Fender Princeton Chorus, Circa 1994


You can’t have a guitar page without some amps. So here’s mine.

This is my 1994 Fender Princeton Stereo Chorus. A real stereo chorus amp! Look at the schematic!

This is actually my second Fender Princeton Stereo Chorus. Both are early 90’s models with the black knobs. I still have the other one, but it needs a new volume pot.

I bought this one at Guitars on George a few years ago when they opened back up. I think it’s the same one my friend Brock owned, that he bought off my friend Reese. Or Reece. Whichever. I think I paid around $200 for it? I bought it because I was having issues with my other one.

The other one came from Campbell’s Music about 15 years ago. I paid less than $100 for it because the input jack was busted. $5 fix, and it was as good as new for 10 years or so. But then the volume control got old and started getting noisy.


This amp is alleged to be second only to the Roland Jazz Chorus. I don’t know about that. But I do know that I actually prefer these to my 1970 Fender Twin Reverb. A little. Sure, the Twin is way way way way WAY louder, but I don’t usually need to make the neighbor’s deaf. And their neighbors. And their neighbors.

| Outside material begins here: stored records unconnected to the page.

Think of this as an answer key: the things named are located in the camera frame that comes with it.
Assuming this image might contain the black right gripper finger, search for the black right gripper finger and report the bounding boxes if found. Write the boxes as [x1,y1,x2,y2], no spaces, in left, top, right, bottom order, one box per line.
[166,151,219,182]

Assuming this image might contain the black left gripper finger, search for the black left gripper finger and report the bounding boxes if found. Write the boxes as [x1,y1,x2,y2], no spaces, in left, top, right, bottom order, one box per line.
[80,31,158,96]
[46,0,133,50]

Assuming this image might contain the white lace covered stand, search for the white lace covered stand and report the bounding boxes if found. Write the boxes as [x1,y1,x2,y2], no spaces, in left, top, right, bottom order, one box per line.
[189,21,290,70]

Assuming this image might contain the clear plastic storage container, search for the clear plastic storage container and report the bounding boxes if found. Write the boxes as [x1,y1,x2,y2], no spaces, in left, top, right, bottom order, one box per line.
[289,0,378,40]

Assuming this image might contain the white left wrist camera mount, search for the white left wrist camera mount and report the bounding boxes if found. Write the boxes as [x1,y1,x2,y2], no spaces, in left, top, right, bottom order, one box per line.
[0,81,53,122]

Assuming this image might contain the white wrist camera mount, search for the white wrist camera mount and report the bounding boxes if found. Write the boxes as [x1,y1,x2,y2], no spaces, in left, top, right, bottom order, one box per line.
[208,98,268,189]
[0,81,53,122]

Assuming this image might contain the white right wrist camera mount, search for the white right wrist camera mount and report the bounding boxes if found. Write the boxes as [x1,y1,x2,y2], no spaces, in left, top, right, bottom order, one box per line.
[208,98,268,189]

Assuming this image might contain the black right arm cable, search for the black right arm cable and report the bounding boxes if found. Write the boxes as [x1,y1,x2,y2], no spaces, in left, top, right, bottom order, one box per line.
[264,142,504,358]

The clean channel sounds very good for being pure solid state. It doesn’t even have any sort of gimmicky ‘tube sound’ tricks, like compressors or zener diodes. (There is a compressor, but that’s in the distortion channel). The classic Fender 6-6-6 setup works as well here as it does on a ‘proper’ Fender tube amp. You can almost pretend that this is a smooth little tube Princeton.

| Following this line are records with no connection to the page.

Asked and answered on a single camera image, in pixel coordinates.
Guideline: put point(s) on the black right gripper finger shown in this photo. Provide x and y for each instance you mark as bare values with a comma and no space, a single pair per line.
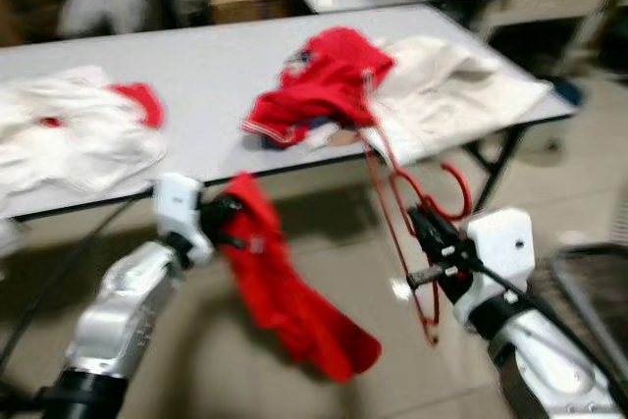
428,216
425,240

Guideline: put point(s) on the red clothes hanger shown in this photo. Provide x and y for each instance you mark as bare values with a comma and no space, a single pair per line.
468,193

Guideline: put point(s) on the red t-shirt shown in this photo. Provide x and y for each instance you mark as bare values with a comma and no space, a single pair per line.
285,291

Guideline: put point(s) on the cream jacket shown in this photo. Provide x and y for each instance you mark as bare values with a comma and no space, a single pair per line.
461,95

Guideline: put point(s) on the long grey table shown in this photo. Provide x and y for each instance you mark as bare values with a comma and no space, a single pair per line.
226,76

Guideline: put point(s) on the black mesh chair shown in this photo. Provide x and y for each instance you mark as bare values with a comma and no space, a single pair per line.
599,311

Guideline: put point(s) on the red hooded sweatshirt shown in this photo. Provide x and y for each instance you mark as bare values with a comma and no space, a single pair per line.
319,80

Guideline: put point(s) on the crumpled white garment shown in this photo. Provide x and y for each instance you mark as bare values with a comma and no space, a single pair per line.
69,139

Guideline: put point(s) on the brown cardboard box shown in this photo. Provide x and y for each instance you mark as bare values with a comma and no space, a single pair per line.
248,4

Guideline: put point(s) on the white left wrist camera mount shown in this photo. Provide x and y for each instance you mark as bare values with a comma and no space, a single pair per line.
179,208

The distortion channel isn’t very good. I mean, Supernova recorded their first album with one (or maybe its big brother, the Ultimate Chorus), but they’re the only ones. There’s some good sounds to be had with the compression on and the gain turned all the way off. Fortunately, distortion pedals work a treat on the clean channel.


Around back, we see the Fender “Special Design” speakers. These are made by Eminence. Probably. Known for their big bottom end. A certain person I know complained that, although the amp has a lot of bass, it doesn’t “chunk” like a Marshall. Well, it’s a Fender! If you want to sound like Led Zeppelin, buy a Marshall! Or a Valco.


This is my current setup. MXR Distortion Plus, modded with an extra diode in the anti-parallel clipping section (for more second-order harmonics) going through a modified BBE Sonic Maximizer (I replaced the RCA jacks with 1/4″ jacks and wired it up for batteries).

I don’t use the Maximizer as an effect. I’m just trying to get a consistent tone. With most guitar amps, the treble decreases as the volume goes up and the bass decreases as the volume goes down. It’s only there so the amp sounds the same at any volume. An EQ pedal would be better, but mine is a noisy POS. Maybe I should hook up my Radio Shack 15 band stereo EQ again?


Condition: 10/10

– Basically like-new

Sound: 8/10

– Clean: 9/10 One of the best clean solid-state amps out there

– Distortion: 6/10 Usable. Keep the gain down.

Light, clean, cheap, and loud. You could play a garage or a small club with this. I have!